Sued Carvalho, professora.
Em 1831, com a abdicação de D. Pedro I do trono do Império do Brasil, o país entrou em polvorosa. Diversos grupos, com ideais mais progressistas, viram ali a oportunidade de levar à frente suas pautas. A brecha para mudanças radicais na estrutura social havia sido aberta.
Se, para os mais progressistas, as mudanças apareciam no horizonte, os conservadores sentiam a necessidade de encastelar-se para manter seus privilégios e os das elites regionais. Surge o chamado Partido do regresso, que defendia abertamente a escravidão, o retorno de D. Pedro I com poderes absolutos e a centralização administrativa. Do outro lado, havia figuras abolicionistas, que advogavam reformas sociais, universalização do voto e, até mesmo, direitos iguais para as mulheres. Eram chamados de exaltados.
A alcunha de “Exaltados” funcionava, na retórica política da época, como uma forma de retratar os que defendiam o fim imediato do voto censitário, escravidão, entre outros como irracionais, movidos pela emoção. Chamados de moderados, isto é, racionais, reflexivos e ponderadores eram aqueles que defendiam tais pautas, mas que acreditavam que deveriam ser conquistadas sem rupturas e de forma gradual.
O fim da escravidão podia esperar, o importante, para os moderados, era a manutenção e a sobrevivência do Império e de seus próprios lugares de privilégio, para isso, aliavam-se aos conservadores e, até mesmo, aos regressistas, isolando os, assim chamados, exaltados. Não deu outra, no decorrer da década de 1830, cada vez mais isolados e tendo suas revoltas e protestos sufocados pela Guarda Nacional os exaltados foram diminuindo em atuação e importância, alguns viraram a casaca e se tornaram moderados ou, até mesmo, conservadores.
A escravidão só foi abolida décadas depois, em 1888, sem participação da população negra e sem qualquer tentativa de inserir esse grupo de forma plena, com garantia de emprego e segurança, na vida social ativa.
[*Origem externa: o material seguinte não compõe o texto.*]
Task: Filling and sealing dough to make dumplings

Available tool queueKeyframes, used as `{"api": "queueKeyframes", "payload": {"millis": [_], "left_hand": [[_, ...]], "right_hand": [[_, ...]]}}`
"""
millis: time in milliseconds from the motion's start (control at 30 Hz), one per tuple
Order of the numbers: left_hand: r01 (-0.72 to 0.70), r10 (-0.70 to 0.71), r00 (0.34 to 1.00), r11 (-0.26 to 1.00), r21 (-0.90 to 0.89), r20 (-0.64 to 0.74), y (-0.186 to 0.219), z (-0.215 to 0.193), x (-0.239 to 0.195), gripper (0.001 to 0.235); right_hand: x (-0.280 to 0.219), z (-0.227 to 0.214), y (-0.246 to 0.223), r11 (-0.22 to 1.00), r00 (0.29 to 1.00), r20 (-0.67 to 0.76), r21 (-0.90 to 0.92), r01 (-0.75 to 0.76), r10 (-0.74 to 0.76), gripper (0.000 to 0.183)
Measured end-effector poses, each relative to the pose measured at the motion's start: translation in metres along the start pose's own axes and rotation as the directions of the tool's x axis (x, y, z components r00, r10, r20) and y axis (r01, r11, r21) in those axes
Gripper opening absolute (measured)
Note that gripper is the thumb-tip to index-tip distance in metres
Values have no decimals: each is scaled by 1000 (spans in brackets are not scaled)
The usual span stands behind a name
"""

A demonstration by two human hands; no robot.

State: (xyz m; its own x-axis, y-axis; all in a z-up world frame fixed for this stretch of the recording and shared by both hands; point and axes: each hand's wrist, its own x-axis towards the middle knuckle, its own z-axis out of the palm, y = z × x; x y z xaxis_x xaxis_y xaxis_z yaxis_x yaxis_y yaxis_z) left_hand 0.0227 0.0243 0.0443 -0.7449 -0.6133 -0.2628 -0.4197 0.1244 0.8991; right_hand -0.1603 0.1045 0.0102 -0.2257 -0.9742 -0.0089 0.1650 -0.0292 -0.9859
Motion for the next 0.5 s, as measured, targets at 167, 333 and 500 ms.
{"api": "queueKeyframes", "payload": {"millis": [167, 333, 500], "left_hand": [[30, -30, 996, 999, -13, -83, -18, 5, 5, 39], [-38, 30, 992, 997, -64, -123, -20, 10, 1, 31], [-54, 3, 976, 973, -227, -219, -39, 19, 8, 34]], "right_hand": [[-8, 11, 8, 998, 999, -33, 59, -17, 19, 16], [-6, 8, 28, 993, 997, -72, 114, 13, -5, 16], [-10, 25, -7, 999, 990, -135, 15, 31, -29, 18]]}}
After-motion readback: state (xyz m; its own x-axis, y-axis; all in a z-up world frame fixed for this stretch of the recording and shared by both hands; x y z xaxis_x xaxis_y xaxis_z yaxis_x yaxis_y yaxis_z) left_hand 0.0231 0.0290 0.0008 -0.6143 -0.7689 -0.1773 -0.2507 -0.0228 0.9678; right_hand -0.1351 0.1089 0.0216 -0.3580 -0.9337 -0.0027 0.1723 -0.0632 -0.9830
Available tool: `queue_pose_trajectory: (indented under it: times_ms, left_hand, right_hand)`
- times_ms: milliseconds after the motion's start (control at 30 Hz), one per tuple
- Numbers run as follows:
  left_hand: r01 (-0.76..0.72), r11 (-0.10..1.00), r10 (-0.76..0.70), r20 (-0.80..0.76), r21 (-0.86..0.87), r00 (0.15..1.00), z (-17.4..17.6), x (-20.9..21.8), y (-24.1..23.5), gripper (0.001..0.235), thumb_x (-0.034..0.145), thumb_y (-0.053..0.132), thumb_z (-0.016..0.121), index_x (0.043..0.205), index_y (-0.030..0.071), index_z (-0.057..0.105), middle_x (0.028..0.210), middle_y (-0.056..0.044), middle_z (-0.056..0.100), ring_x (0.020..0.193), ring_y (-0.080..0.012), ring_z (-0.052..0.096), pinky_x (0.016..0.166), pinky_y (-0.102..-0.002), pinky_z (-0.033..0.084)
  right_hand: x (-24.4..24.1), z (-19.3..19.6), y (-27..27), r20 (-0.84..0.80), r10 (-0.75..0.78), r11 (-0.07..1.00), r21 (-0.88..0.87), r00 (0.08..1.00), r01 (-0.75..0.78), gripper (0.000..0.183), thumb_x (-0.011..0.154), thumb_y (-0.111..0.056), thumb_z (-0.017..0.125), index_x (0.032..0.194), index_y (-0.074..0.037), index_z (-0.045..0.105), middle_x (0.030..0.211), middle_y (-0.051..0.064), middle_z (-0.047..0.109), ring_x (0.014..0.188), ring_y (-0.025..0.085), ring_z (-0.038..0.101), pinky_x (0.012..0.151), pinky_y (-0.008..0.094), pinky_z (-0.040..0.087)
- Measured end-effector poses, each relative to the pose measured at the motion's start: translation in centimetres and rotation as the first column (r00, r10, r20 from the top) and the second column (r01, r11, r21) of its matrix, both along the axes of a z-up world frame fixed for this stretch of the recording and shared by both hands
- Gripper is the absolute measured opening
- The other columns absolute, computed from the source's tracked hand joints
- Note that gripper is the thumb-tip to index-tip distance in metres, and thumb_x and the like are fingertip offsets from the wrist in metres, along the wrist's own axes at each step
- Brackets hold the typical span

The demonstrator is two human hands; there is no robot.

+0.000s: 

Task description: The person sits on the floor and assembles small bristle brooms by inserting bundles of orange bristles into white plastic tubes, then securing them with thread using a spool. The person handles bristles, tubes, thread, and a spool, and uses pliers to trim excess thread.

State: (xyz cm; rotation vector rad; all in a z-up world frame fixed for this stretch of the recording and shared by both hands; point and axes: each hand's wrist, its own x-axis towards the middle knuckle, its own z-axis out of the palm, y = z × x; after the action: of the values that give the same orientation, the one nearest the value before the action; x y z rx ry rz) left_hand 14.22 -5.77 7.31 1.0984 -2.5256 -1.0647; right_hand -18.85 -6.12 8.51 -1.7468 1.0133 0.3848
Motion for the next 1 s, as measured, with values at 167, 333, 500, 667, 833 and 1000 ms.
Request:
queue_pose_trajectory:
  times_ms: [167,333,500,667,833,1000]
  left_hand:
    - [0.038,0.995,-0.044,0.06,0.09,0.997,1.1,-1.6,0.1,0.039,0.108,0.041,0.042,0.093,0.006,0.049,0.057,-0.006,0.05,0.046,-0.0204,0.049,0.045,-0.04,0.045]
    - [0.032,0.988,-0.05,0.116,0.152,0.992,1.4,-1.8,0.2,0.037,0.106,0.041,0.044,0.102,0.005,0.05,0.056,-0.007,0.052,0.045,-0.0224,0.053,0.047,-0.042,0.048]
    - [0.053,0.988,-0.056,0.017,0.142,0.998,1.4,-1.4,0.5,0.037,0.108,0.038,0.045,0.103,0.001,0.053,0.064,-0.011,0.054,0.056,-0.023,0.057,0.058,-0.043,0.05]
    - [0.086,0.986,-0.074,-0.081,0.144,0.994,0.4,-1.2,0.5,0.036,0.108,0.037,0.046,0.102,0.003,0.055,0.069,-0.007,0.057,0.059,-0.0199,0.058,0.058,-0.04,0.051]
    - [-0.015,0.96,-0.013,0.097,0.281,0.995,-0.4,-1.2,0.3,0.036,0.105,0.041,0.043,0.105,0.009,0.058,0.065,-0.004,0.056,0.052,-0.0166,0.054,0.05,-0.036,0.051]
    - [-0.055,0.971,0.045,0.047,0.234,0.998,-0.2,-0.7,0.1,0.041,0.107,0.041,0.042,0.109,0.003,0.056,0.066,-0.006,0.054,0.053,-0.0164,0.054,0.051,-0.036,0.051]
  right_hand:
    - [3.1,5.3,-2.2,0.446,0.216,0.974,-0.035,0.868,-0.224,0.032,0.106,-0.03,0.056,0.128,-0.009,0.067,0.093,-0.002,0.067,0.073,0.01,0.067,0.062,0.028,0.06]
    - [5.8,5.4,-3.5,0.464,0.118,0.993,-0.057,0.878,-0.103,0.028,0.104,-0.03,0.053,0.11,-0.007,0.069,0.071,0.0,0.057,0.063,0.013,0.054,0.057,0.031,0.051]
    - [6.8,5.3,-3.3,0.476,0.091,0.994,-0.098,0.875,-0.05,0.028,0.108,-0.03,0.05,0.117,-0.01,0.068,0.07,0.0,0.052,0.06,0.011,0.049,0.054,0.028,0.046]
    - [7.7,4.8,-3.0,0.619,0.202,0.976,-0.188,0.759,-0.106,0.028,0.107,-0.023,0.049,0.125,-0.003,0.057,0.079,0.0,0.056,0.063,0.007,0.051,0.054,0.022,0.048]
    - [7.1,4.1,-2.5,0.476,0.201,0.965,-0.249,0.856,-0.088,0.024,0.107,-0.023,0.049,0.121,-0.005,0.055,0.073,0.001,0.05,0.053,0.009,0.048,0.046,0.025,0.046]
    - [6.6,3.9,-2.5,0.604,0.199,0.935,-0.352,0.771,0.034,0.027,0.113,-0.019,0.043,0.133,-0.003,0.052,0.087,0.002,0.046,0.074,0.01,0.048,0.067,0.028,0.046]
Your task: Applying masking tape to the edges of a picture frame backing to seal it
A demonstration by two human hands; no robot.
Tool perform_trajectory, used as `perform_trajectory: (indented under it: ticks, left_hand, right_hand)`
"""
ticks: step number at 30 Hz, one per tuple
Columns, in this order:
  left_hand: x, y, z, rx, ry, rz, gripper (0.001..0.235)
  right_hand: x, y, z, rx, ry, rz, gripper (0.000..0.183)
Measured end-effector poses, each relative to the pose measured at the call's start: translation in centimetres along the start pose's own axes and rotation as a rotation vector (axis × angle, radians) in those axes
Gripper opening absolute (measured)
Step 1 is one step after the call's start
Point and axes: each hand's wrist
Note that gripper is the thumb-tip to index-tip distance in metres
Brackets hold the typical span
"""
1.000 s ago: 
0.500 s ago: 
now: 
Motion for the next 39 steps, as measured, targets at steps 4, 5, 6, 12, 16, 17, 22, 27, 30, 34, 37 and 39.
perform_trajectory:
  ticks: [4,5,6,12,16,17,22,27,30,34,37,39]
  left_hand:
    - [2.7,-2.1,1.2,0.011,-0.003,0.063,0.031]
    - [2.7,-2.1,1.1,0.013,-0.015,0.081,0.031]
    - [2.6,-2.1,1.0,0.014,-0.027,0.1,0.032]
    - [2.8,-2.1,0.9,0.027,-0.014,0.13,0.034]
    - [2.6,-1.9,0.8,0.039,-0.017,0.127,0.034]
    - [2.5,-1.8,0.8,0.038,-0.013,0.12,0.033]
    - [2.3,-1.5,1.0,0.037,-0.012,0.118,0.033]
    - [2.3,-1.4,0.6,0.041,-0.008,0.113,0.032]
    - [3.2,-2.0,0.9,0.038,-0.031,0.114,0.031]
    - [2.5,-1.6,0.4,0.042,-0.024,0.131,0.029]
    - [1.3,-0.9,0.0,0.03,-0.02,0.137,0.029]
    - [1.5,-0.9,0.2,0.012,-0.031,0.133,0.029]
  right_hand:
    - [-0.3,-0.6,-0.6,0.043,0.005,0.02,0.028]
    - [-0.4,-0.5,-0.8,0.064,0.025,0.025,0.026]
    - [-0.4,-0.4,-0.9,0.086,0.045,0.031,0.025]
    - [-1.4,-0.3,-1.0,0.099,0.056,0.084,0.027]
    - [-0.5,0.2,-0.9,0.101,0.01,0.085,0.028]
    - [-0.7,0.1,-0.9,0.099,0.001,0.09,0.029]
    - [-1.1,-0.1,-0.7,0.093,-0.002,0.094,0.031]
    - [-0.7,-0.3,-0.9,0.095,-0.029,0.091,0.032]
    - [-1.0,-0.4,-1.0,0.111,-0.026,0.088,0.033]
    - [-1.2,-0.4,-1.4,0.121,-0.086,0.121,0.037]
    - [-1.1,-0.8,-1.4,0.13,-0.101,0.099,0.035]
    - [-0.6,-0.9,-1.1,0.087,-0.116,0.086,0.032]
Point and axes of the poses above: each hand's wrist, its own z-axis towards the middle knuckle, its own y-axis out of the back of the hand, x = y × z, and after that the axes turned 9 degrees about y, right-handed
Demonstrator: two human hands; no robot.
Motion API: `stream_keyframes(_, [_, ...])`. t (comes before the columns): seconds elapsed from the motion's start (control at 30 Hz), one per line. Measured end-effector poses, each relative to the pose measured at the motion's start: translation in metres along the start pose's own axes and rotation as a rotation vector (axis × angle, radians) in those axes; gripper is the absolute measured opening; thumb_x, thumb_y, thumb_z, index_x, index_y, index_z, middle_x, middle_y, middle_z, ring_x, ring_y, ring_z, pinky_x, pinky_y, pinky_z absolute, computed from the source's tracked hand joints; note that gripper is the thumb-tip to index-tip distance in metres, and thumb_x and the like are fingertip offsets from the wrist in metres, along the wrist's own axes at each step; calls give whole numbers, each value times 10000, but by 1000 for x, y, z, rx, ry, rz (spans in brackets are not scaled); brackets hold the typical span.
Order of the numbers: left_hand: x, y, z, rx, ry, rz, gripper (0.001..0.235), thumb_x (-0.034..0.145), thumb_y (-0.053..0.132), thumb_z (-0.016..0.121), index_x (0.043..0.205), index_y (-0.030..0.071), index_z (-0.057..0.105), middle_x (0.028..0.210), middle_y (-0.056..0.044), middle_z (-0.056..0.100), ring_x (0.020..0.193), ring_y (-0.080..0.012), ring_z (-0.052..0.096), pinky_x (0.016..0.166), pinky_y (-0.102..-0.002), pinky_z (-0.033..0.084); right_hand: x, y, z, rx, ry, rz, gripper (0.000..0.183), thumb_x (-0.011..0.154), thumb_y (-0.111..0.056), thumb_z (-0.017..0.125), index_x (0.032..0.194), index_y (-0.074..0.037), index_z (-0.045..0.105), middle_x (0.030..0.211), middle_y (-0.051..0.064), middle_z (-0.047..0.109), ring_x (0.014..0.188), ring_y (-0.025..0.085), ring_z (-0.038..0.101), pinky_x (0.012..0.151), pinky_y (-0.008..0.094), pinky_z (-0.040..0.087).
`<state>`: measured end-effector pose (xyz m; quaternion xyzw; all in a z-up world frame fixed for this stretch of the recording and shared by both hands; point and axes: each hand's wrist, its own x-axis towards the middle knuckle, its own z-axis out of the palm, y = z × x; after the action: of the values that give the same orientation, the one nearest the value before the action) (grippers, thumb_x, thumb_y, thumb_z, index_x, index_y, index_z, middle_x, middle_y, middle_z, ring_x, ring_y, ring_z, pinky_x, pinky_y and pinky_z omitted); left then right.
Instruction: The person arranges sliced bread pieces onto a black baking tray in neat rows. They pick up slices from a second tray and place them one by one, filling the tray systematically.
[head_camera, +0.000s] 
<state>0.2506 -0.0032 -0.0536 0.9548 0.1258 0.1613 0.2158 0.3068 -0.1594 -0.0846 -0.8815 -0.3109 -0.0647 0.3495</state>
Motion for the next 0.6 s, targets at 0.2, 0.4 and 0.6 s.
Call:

As mulheres só ganharam direito a voto cem anos depois, em 1932 e apenas 30 anos depois, em 1962, deixaram de ser consideradas “incapazes civilmente”. Quantas vidas a moderação custou? Quantas mulheres não morreram agredidas pelos maridos, sem acesso pleno a educação e ao voto nessas décadas? Quantas pessoas negras escravizadas sofreram com chibatadas, agressão psicológica e sexual nesse meio tempo?
A quem serviu a moderação? A quem serviu tachar de exaltados àqueles que entendiam a urgência de mudanças profundas na desigual sociedade brasileira? Quem ganhou com essa visão paternal da política, em que os deputados e senadores “sábios” nos dão a liberdade e os direitos à conta gotas?
Em um país como o Brasil, marcado pela extrema desigualdade racial, econômica, de gênero, onde feridas da escravidão ainda estão abertas, a moderação é aviltante.